9 Robotic-Assisted Neck Dissection

10.1055/b-0038-149774

9 Robotic-Assisted Neck Dissection

Hyung Kwon Byeon and Yoon Woo Koh

Key Landmarks

Sternocleidomastoid muscle
Mandible angle
Clavicle

Key Vascular Structures

External jugular vein
Internal jugular vein
Facial artery

Key Nervous Structures

Great auricular nerve
Spinal accessory nerve
Hypoglossal nerve

Background

Since the introduction of the robotic system to the field of surgery, transoral robotic surgery (TORS) has been chosen by many surgeons from all over the world as a promising method in extirpating the primary lesions of head and neck carcinoma. On the basis of this achievement, the application of robotic surgery has been extrapolated to various minimally invasive head and neck surgery including neck dissection. Robot-assisted neck dissection (RAND) was first described by Kang et al, who presented their technique of robot-assisted selective neck dissection (SND) including levels IIA, III, IV, and VB in thyroid papillary carcinoma with lateral neck node metastasis. However, the upper cervical level I and posterior cervical levels IIB and VA were not easy to approach with this procedure as a consequence of the limited axis of view and instrumentation. Comprehensive neck dissection is frequently required in the neck management of head and neck carcinoma, so we have developed a novel retroauricular approach that could provide access to the upper and posterior cervical levels. Since 2010, we have developed and steadily performed robot-assisted neck dissection (RAND) for patients with cN+ necks as well as cN0 necks. ¹ , ² , ³ , ⁴ , ⁵ , ⁶ , ⁷ , ⁸ , ⁹ , ¹⁰ In this chapter, our novel surgical technique of RAND via a retroauricular approach is introduced in detail, with special focus on the surgical anatomy.

Indications

Indications for robot-assisted neck dissection are as follows: (1) biopsy-proven cancer of the head and neck requiring elective neck dissection (cN0) or therapeutic neck dissection (cN+), (2) no previous treatment for head and neck cancer. For beginners, robot-assisted neck dissection should be attempted mainly in elective neck dissection for the cN0 neck; however, reflecting our surgical experience, the procedure can be competently performed on therapeutic neck dissection for the cN+ neck without overt extracapsular spread of the metastatic node. ¹ Contraindications for this procedure are as follows: (1) patients expressing refusal of the procedure, (2) chemoradiation for primary definitive treatment due to refusal of surgery, (3) salvage neck surgery, (4) inoperable state due to distant metastasis, (5) unresectable metastatic cervical nodes with overt extracapsular spread, (6) advanced nodal stage more than N2, (7) patients who require cervical skin incision for removal of advanced primary cancers, (8) patients who require free flap reconstruction, or (9) history of neck surgery of any kind. We have recently begun and have been actively performing simultaneous robot-assisted neck dissection and free flap reconstruction via the same retroauricular approach, so the necessity for free flap reconstruction would be a relative contraindication. ⁷ The length and circumference of the patient′s neck are important determinants of good exposure for robot-assisted neck dissection. A patient who has a slender, long neck provides the best exposure, yet the robot-assisted neck dissection has been successfully managed as well in less favorable situations. The somatometry is not an absolute contraindication.

Surgical Anatomy

The relevant surgical anatomy will be discussed and illustrated according to two distinct types of neck dissection.

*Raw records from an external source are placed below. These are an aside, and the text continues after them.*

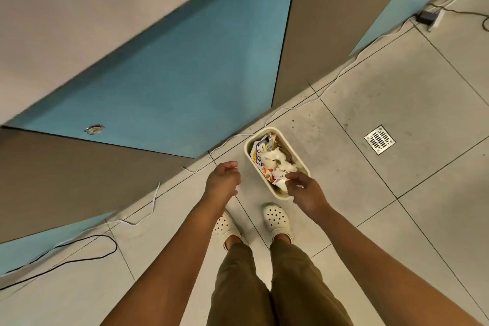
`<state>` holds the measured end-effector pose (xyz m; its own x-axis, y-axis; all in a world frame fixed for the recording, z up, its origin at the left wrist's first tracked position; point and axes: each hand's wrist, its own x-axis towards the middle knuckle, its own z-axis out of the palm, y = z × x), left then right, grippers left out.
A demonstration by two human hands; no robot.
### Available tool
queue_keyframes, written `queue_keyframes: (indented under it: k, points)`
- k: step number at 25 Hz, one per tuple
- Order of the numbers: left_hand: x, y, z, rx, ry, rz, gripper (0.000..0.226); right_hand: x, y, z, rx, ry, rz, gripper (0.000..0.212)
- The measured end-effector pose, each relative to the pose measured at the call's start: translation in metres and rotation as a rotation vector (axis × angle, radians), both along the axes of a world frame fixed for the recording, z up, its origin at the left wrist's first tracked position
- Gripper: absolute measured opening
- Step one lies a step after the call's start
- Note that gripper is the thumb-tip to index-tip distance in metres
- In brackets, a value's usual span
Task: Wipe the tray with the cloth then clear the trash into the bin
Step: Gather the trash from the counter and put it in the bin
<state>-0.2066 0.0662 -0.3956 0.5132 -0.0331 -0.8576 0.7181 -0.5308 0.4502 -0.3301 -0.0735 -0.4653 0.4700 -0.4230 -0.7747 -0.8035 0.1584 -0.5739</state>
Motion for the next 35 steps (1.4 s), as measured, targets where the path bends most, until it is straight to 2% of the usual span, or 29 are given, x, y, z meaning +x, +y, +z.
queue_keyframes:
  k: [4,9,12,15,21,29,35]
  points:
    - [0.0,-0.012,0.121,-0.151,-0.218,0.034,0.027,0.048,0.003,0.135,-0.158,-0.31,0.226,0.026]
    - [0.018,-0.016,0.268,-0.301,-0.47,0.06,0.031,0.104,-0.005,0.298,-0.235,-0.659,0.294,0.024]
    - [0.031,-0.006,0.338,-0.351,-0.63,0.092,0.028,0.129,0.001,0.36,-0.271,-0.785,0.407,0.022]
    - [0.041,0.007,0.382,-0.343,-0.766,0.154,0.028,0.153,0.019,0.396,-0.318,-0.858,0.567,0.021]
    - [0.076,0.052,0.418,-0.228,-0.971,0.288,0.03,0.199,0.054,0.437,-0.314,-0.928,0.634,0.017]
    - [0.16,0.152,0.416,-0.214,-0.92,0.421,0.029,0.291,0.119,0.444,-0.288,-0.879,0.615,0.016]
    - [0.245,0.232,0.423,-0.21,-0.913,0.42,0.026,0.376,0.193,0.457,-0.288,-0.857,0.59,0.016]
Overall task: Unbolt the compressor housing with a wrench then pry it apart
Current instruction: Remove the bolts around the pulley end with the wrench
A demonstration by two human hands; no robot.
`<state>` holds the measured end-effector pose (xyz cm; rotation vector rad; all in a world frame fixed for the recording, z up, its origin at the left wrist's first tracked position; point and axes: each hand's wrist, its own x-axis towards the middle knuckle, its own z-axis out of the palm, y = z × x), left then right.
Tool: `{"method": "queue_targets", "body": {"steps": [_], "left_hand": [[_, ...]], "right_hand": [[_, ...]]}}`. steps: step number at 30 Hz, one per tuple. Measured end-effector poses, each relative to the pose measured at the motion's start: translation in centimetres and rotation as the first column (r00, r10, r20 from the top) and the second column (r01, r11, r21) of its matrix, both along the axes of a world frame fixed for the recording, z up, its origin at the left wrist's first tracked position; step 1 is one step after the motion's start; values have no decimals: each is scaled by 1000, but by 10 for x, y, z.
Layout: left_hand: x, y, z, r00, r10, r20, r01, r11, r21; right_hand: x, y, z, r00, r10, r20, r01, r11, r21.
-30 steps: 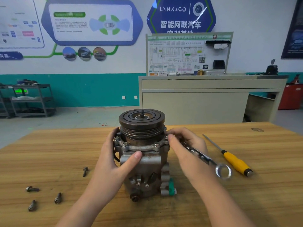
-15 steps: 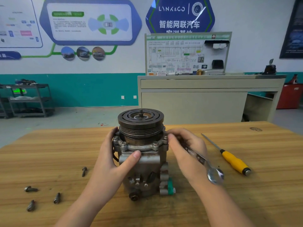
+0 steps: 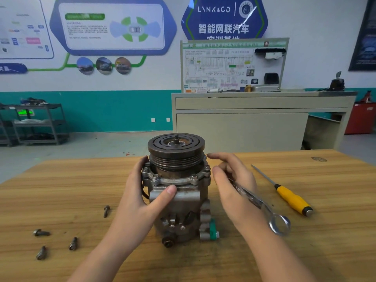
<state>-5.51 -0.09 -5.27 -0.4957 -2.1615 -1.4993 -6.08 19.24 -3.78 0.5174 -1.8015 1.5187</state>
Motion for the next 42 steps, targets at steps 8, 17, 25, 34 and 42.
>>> {"method": "queue_targets", "body": {"steps": [8, 17, 25, 34, 42], "left_hand": [[0, 0, 0, 1000, -5, 17, 5, 1000, 3], [-4, -2, -4, 1000, -4, 16, 4, 1000, 15], [-4, -1, -2, 999, -3, 34, 3, 1000, 4], [-1, 0, -1, 999, -1, 35, 1, 1000, 2], [-4, -2, -3, 1000, 7, 17, -8, 1000, 21]], "right_hand": [[0, 1, 0, 1000, -14, -23, 14, 1000, 19], [-4, 1, -4, 999, 20, 26, -19, 999, -37], [-6, 7, -6, 998, 34, 50, -32, 999, -26], [-9, 9, -6, 996, -5, 86, 8, 999, -40], [-8, 12, -5, 994, 32, 100, -23, 996, -91]]}}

Selective Neck Dissection (Levels I–III) ² , ³ , ⁴ , ⁶ , ⁹ , ¹⁰

Skin Incision Design

A retroauricular (RA) or modified facelift (MFL) incision is adopted with respect to the type and extent of surgery. The RA incision is placed at the retroauricular sulcus, where it is curved posteriorly at the level of the midpoint of the sulcus to angulate smoothly downward 0.5 cm inside and along the hairline ( Fig. 9.1a ). The MFL incision is similar to the RA incision except that it has an additional preauricular limb, so that the incision is extended along the ear lobule to the natural preauricular fold and behind the tragus ( Fig. 9.1b ).

**Fig. 9.1** Position of the patient and design of the skin incision. **(a)** Retroauricular incision. (b) Modified facelift incision.

Skin Flap Elevation

A subplatysmal skin flap is elevated just above the sternocleidomastoid (SCM) muscle using a monopolar electrocautery under direct vision. The great auricular nerve (GAN) and external jugular vein (EJV) can be identified, which are located superficial to the SCM muscle ( Fig. 9.2 ). The skin flap is elevated so that its anterior extent is the midline of the anterior neck, its superior extent the inferior border of the mandible, and its inferior extent the level of the omohyoid muscle. Skin flap elevation below the mandible should be conducted with caution so as not to damage the nearby marginal mandibular branch of the facial nerve. After identifying the contour of the submandibular gland (SMG), the lateral borders of the strap muscles are noted medially and the superior belly of the omohyoid muscle can be visualized inferiorly. Two assistant surgeons are needed to hold up the skin flap with an Army-Navy retractor or a right-angle breast retractor. After achievement of an adequate working space, a self-retaining retractor is applied ( Fig. 9.2 ).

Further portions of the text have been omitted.